WORK INSTRUCTIONS:
Reply only with how many lines in these entries hold the string "green".

PROVIDED DATA:
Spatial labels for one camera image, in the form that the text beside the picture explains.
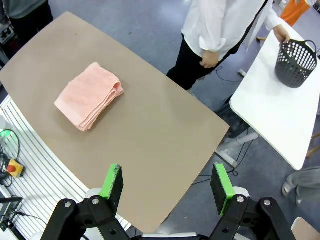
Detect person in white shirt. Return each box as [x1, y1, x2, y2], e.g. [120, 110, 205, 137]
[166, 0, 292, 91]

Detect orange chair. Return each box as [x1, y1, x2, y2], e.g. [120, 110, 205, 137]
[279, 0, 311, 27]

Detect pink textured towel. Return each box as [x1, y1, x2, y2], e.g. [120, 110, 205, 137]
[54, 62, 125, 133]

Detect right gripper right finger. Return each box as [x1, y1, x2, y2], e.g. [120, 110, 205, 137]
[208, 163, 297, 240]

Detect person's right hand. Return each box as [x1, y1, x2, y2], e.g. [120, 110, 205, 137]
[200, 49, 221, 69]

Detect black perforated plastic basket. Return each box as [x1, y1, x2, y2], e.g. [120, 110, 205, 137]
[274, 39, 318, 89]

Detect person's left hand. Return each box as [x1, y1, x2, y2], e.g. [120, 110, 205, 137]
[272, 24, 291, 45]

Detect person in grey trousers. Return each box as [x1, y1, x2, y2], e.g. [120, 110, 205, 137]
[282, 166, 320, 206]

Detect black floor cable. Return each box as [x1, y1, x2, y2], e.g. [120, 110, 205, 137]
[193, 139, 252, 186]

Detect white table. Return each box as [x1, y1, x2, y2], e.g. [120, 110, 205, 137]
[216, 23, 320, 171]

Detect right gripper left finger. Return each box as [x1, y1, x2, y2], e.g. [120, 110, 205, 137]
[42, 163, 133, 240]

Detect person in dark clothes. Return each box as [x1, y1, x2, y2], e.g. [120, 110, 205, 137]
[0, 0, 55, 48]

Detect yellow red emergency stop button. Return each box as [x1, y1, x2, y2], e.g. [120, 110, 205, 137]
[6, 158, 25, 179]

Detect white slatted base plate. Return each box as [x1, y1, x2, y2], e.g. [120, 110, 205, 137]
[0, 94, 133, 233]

==

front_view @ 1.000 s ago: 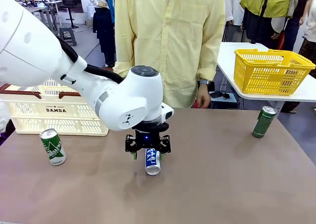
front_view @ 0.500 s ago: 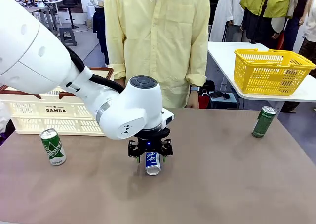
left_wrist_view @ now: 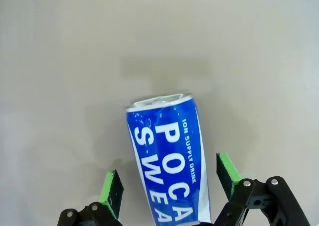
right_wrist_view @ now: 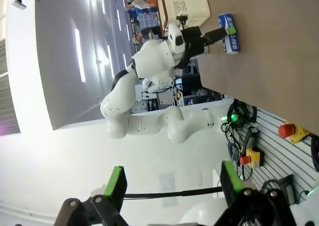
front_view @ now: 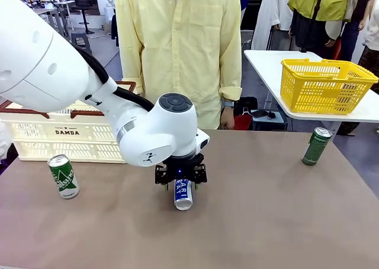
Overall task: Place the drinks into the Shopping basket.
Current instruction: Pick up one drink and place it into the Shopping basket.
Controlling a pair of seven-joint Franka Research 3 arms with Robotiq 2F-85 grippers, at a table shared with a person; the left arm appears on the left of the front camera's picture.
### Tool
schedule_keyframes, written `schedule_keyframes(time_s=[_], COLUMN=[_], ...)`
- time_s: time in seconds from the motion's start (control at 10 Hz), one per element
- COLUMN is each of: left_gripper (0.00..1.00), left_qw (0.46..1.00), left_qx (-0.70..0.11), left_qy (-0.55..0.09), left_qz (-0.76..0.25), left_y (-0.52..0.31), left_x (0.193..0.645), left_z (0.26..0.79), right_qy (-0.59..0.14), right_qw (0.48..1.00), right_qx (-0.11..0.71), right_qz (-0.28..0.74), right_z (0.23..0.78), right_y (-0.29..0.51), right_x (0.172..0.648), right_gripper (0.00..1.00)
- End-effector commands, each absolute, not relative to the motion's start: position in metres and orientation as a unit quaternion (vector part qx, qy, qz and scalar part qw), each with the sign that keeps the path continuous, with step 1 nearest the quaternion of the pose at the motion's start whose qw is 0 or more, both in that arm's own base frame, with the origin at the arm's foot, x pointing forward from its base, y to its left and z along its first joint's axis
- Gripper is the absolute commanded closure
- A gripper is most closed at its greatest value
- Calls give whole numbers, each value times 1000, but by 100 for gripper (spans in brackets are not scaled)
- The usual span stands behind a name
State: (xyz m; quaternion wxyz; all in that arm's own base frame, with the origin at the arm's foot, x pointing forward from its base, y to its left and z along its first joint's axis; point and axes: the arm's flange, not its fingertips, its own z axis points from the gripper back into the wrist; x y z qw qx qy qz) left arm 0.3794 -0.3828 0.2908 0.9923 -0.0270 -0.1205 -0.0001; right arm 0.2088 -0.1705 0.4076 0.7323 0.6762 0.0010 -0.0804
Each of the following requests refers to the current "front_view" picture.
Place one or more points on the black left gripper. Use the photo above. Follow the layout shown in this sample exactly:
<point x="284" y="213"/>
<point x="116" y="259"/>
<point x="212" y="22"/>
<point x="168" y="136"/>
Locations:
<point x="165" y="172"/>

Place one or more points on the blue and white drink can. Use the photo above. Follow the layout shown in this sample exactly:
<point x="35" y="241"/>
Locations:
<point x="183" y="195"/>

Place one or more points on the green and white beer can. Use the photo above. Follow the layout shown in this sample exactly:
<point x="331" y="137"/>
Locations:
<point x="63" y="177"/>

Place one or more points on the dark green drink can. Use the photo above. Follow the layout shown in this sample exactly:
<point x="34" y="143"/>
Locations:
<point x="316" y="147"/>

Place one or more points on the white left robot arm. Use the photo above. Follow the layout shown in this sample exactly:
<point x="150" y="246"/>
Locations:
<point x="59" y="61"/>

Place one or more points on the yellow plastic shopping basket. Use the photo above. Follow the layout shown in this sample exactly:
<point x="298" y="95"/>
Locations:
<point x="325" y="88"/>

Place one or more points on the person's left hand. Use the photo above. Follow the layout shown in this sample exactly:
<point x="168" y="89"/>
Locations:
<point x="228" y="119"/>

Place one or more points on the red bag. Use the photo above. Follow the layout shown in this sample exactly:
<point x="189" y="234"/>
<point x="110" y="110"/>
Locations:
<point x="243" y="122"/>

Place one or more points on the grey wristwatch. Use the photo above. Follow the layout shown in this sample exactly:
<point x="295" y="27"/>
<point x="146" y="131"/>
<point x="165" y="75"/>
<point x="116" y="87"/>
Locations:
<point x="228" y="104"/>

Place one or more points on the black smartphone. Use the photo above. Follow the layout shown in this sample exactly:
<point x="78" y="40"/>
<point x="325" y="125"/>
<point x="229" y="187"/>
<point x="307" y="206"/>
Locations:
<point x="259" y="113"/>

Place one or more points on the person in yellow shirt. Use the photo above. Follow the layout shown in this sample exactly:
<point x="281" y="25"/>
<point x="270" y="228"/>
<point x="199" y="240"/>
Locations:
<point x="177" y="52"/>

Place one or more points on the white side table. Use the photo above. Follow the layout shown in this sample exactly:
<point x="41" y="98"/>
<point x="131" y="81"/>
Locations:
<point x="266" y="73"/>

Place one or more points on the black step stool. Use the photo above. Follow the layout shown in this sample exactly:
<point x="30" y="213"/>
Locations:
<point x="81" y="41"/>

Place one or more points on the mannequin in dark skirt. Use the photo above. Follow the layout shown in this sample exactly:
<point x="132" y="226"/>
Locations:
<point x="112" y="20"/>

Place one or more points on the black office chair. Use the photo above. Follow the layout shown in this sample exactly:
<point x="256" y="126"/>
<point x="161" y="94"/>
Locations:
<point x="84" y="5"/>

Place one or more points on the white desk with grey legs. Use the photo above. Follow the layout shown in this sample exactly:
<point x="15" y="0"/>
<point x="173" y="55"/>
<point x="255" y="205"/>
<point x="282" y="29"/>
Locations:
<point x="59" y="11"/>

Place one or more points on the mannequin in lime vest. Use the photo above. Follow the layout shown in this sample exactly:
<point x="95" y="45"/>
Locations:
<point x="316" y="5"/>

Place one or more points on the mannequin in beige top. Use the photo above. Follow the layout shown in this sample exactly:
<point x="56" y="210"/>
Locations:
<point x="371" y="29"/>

COMPLETED EXERCISE:
2